> **Problem requirements**
I'd like every line in the following listing that holds "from" copied.

> **Data section**

#####

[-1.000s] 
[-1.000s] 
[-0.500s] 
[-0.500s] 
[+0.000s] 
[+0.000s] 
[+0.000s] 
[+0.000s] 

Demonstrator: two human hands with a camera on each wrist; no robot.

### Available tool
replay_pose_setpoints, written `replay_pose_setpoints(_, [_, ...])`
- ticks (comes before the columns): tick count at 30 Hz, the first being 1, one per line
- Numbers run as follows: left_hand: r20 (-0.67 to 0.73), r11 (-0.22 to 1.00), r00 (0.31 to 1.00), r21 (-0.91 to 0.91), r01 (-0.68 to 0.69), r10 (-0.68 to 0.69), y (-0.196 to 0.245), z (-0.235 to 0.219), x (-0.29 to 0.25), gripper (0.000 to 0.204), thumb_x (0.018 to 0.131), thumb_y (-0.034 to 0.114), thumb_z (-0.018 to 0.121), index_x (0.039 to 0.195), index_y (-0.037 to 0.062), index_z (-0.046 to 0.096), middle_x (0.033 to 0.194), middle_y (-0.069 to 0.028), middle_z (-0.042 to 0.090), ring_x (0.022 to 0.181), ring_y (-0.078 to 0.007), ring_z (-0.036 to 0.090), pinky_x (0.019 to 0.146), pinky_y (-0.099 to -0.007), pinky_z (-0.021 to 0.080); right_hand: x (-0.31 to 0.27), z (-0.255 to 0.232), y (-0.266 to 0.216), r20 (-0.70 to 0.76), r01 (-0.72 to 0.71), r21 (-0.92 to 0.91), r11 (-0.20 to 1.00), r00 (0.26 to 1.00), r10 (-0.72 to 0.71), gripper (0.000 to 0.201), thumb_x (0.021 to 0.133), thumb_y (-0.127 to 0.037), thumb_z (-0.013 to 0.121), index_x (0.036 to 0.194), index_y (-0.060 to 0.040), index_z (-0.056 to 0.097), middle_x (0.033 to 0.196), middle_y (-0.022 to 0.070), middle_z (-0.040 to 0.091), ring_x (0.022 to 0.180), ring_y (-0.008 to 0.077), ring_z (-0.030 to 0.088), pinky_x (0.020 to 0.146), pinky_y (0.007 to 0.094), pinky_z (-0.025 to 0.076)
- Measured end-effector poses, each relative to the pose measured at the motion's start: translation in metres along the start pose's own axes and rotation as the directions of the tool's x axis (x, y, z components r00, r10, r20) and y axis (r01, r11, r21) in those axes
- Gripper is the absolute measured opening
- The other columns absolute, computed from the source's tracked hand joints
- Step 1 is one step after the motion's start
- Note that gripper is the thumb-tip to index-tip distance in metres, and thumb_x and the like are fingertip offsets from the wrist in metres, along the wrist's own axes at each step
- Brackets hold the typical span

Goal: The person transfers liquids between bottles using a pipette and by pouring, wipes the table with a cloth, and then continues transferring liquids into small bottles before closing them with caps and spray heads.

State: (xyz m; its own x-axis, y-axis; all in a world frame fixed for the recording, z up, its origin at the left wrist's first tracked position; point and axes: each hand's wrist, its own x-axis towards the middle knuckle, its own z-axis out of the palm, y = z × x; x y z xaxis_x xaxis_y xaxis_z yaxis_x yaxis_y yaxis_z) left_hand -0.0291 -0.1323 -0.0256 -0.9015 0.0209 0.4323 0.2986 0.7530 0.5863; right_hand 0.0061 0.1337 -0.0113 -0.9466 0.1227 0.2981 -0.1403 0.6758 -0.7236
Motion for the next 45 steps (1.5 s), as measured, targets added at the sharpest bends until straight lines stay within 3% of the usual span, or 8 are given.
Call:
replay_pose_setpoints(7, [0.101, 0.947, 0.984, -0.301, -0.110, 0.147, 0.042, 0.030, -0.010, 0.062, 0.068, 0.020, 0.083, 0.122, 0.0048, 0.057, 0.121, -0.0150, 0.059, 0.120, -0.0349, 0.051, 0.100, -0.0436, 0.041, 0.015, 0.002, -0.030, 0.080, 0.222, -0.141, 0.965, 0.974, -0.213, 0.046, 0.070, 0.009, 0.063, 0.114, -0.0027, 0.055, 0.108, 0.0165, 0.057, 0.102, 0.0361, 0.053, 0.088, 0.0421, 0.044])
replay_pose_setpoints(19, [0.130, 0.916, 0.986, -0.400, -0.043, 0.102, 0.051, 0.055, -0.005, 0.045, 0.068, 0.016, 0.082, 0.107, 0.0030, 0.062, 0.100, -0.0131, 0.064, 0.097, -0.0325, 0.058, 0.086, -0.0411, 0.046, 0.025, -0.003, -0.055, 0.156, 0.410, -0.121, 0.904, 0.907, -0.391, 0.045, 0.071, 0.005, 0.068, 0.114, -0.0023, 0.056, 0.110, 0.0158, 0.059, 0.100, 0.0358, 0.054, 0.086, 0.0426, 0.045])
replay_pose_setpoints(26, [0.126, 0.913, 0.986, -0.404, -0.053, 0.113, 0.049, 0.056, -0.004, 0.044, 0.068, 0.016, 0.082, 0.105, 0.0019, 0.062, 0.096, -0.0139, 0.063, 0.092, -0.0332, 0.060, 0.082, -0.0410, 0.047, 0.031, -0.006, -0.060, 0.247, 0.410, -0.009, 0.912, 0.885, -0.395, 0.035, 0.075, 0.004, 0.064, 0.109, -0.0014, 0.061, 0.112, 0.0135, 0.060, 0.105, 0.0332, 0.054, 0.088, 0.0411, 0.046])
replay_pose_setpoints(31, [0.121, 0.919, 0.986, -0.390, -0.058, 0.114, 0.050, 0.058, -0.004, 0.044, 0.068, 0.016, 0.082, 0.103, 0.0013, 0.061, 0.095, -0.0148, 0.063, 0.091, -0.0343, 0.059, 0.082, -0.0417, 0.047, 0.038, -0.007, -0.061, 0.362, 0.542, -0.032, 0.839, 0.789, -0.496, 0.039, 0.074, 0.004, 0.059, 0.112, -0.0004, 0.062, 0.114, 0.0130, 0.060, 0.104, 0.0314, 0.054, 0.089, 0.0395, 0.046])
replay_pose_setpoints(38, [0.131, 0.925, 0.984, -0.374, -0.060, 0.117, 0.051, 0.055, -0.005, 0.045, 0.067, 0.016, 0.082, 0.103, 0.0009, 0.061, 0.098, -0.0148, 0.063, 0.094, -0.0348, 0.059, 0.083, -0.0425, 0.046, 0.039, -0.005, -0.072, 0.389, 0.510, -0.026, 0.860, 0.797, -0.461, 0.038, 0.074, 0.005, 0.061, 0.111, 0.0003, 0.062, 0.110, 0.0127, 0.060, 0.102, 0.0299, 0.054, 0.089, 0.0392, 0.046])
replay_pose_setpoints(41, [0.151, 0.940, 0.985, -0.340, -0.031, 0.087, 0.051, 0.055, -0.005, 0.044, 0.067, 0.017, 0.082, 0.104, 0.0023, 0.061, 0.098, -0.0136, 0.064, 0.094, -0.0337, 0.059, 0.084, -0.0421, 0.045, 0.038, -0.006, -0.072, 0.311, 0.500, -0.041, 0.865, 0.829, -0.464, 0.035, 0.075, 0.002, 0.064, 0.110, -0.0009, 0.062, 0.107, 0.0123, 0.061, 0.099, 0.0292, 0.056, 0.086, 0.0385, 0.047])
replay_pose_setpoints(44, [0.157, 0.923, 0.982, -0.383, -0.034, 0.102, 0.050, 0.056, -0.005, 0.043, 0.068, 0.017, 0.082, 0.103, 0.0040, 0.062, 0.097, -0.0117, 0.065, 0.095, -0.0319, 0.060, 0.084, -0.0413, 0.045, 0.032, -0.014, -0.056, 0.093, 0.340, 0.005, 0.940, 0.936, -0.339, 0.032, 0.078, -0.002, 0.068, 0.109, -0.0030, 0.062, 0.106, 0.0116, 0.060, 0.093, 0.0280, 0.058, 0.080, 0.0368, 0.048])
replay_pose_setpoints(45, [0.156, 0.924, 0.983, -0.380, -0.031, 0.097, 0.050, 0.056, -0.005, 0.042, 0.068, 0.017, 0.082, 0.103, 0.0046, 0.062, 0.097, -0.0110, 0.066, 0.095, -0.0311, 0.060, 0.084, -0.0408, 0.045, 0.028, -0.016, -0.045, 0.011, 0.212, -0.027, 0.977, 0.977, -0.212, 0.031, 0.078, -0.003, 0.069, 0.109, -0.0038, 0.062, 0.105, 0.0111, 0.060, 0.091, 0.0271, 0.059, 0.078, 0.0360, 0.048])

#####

> **Completed exercise**
- The other columns absolute, computed from the source's tracked hand joints
- Note that gripper is the thumb-tip to index-tip distance in metres, and thumb_x and the like are fingertip offsets from the wrist in metres, along the wrist's own axes at each step

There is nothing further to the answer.